I have a rather bad habit of taking screenshots of random things I want to remember. Something like a product I want to buy and compare price later. On my Mac I have Desktop folder full of these screenshots. And of course it is almost impossible to find anything there weeks or months later among hundreds of files.

When I needed to find something once again I thought that it would be nice to have a way to search these images by text. I spent a few moments searching for a tool that could do this, found nothing and decided to write some code instead. I suspect I didn’t search thoroughly enough and was just looking for an excuse to code that evening though 😄. Especially considering that I didn’t have any experience with OCR (Optical Character Recognition) libraries and it was a good opportunity to learn something new.

I did a quick research and picked EasyOCR library. It is lightweight, easy to use, supports multiple languages and provides quite good results according to various benchmarks. Since it was a Python library, it also predefined my choice of programming language for this task.

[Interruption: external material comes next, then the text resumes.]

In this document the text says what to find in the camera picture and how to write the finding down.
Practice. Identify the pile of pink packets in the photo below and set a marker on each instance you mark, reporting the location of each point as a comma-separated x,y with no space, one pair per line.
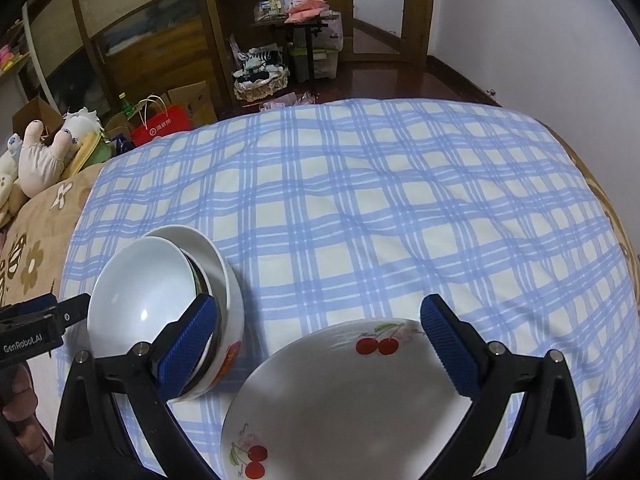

I ended up with a CLI app that has two subcommands:

load_and_index

Scans a folder for image files and processes each file with OCR. The file path and extracted text are saved to a PostgreSQL database. During subsequent runs, only new files are processed and added to the database. A list of languages to use for OCR can be specified in the config file.

load_and_index

search

Searches the database for a specified query and returns a list of files containing the query.

search

On my laptop it takes around 3 seconds to process a single image file, so it can take a while on initial run.

I’m quite happy with the results, it is good enough for my needs. I may implement actual full-text search instead of simple match using ILIKE operator in future. Sounds like a good reason to try meilisearch which I wanted to play with for a while.

The code along with instructions on how to use it can be found in this repository on GitHub. Feel free to use it or modify it to your needs.